Lately I feel like my groove is off. Have you had days (weeks) like that? I think it’s because my hubby is working days now. It’s thrown the whole family for a loop and I’m still dizzy. And I think I’m depressed. That’s hard for me to admit because I feel like somehow that makes me ungrateful for God’s blessings or that I’m spiteful of His will in my life or that I should always be content. And I’m not any of those. I know, I know… “there is a season for everything” and “this too shall pass” and “that sucks and I’m sorry it’s happening to you”. Yeah, well. Boo.
There’s a part of me that can stretch above this funk and glimpse a bit of the bigger picture. I know how much I’ve grown because of this move and it’s made me a better person – a better reflection of the Maker. I know that this discontentedness (is that a word?) and uneasiness is causing me to look inward and see things that need to change.

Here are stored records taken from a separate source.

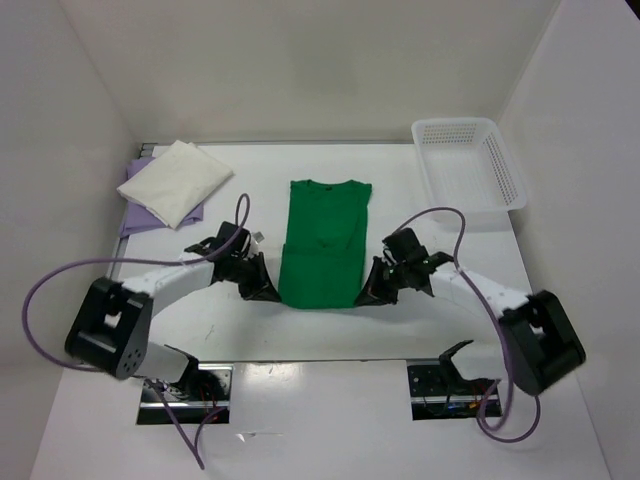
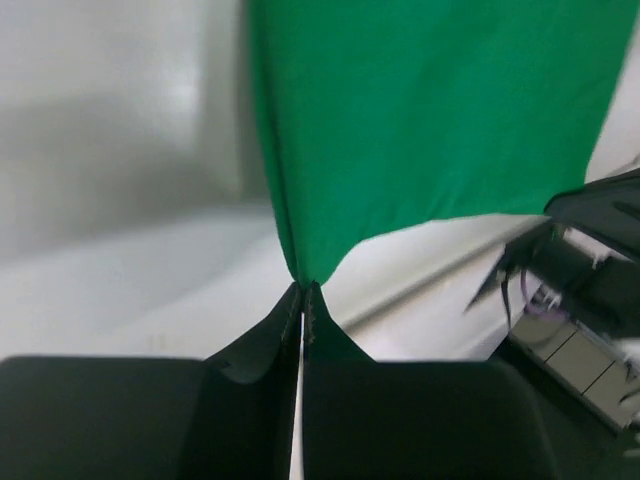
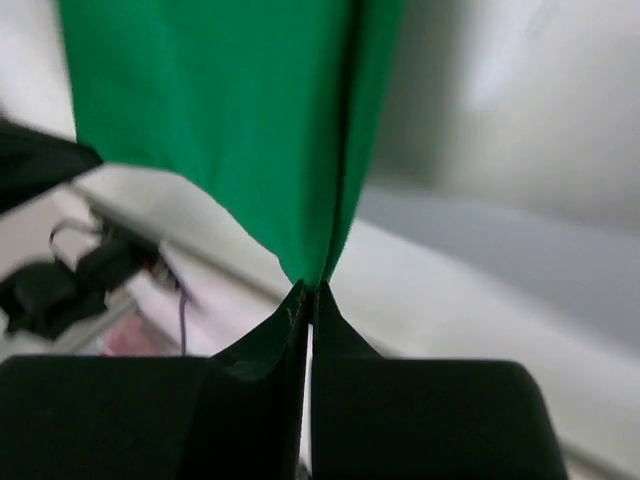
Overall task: Fold and stack the t-shirts
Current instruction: Grab one side of the 2/3 rectangular tshirt with both arms, then fold the long partially folded tshirt into a neat square
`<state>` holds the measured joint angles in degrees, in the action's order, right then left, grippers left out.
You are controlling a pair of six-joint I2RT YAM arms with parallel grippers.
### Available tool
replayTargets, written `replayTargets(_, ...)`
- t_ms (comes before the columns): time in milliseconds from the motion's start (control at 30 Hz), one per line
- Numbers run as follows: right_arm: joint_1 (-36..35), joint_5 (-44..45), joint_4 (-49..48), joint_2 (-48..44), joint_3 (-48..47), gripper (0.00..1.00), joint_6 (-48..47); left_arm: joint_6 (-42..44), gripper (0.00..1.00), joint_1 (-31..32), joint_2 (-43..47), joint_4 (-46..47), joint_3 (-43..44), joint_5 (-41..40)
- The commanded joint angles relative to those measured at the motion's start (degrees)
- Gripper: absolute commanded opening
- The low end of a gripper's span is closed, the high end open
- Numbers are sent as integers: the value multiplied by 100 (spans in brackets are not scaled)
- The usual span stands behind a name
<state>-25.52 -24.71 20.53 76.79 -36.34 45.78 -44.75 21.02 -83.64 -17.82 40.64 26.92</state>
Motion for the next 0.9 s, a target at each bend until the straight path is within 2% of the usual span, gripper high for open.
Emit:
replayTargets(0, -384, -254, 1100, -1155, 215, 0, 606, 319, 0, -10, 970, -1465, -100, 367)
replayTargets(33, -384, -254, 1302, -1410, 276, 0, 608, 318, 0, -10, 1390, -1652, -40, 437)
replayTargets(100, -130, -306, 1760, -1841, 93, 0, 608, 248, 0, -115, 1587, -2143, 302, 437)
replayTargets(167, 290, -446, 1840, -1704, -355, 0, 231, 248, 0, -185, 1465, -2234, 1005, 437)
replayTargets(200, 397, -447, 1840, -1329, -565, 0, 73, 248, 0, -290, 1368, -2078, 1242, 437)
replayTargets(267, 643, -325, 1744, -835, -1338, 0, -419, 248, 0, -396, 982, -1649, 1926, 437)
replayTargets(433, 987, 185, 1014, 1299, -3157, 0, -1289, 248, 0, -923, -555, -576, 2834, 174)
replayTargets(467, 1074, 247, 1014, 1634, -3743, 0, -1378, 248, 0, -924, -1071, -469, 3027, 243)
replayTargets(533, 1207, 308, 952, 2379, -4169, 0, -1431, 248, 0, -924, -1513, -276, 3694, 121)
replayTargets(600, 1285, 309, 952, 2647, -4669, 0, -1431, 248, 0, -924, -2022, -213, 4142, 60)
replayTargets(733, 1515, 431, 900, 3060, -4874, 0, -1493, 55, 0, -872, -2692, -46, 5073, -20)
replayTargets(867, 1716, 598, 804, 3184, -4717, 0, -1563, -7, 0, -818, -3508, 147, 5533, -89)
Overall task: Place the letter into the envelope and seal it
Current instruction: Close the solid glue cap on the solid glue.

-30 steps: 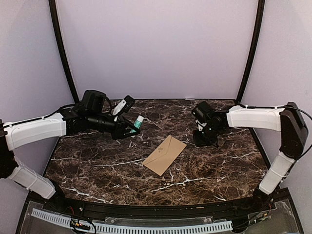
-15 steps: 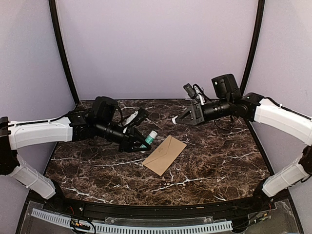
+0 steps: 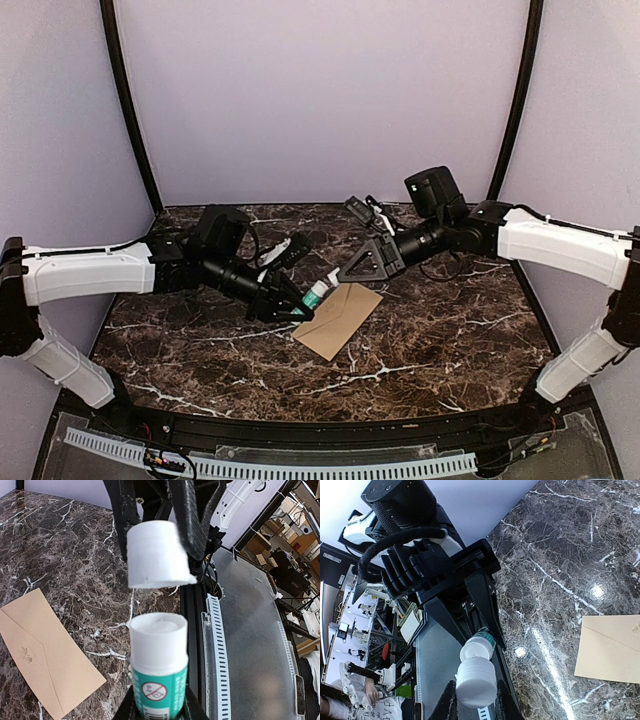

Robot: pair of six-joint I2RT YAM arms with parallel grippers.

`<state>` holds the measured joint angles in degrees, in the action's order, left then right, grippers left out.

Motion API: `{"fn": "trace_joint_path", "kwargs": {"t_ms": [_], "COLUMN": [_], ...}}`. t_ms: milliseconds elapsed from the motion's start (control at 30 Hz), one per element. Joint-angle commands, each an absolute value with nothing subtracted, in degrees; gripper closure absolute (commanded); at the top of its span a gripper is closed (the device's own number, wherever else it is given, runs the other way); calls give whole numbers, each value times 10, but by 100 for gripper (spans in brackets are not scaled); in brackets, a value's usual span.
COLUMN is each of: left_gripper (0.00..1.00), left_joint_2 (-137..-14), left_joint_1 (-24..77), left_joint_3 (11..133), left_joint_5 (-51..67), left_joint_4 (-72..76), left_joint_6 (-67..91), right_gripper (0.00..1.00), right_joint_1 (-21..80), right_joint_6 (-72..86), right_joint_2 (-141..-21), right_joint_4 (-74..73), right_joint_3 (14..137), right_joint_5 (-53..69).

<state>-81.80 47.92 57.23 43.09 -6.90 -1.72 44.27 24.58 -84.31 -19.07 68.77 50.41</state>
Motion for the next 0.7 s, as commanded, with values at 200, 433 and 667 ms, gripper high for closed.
{"fn": "trace_joint_path", "kwargs": {"t_ms": [200,433,667], "left_gripper": [100,100,100], "left_joint_2": [-818,-818,-817], "left_joint_1": [485,486,485], "left_joint_3": [588,588,586], "left_joint_5": [451,449,437], "left_joint_4": [-80,-80,-85], "left_joint_6": [-29,-29,-34], "right_gripper": [97,98,100], "right_joint_1": [467,467,458], "right_joint_6": [245,243,213], "right_joint_2": [-867,-868,-850], "right_joint_4": [-161,-163,-222], "right_joint_3": [711,714,734], "right_joint_5": [517,511,480]}}
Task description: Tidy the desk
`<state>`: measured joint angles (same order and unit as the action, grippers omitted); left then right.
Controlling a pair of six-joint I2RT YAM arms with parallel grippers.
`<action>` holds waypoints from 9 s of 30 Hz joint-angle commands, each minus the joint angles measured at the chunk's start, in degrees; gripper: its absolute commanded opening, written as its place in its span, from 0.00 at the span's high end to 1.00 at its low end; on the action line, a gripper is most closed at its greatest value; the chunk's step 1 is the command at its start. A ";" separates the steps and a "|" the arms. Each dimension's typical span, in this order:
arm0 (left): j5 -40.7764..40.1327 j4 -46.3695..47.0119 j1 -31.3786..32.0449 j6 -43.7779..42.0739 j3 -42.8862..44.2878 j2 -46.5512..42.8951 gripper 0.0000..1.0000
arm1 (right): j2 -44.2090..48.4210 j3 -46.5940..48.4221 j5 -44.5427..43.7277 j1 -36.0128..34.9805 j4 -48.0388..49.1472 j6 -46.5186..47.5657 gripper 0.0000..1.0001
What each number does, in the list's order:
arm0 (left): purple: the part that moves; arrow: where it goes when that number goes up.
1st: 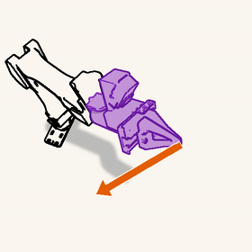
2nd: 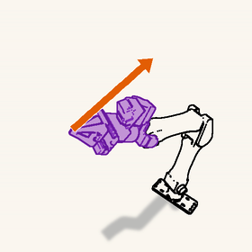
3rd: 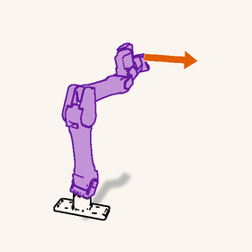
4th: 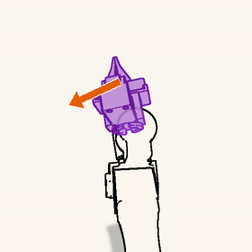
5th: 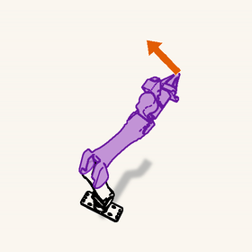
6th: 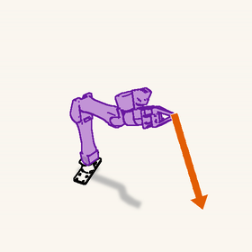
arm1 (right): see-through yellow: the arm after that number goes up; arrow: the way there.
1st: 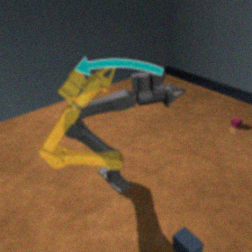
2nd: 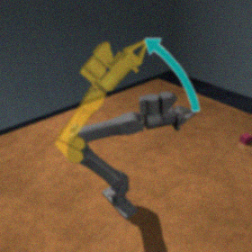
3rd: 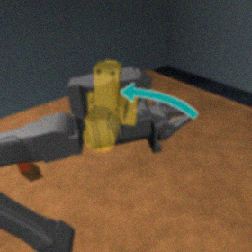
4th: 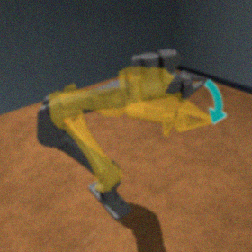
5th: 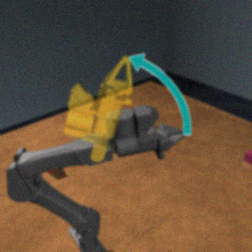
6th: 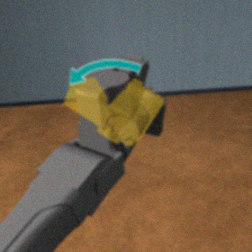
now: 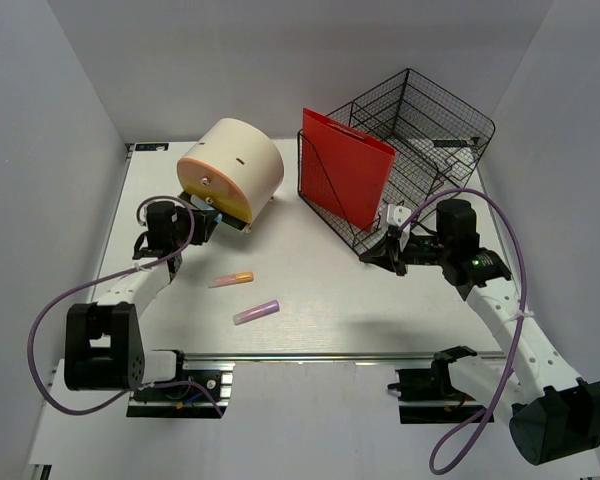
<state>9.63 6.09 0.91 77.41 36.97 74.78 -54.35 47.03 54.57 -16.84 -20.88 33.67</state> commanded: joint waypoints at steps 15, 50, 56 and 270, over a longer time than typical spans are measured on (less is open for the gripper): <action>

Huh. Refiner’s fire… Amazing what revelations are made when you think (type) aloud. I feel that I am in the refiner’s fire right now. It’s not comfortable or fun but it’s necesary in order to burn off the impurities. That knowledge gives me hope and peace. I know my Maker’s eyes are on me and I know that I will become more pure when it’s over. I need to go mull this over – preferably with some coffee and chocolate and a view of the falling rain.
[Note: I was half tempted to delete this entry and re-type it in a more cohesive manner. I decided to leave it as a testimony to my thought process and God's revelation in my life.]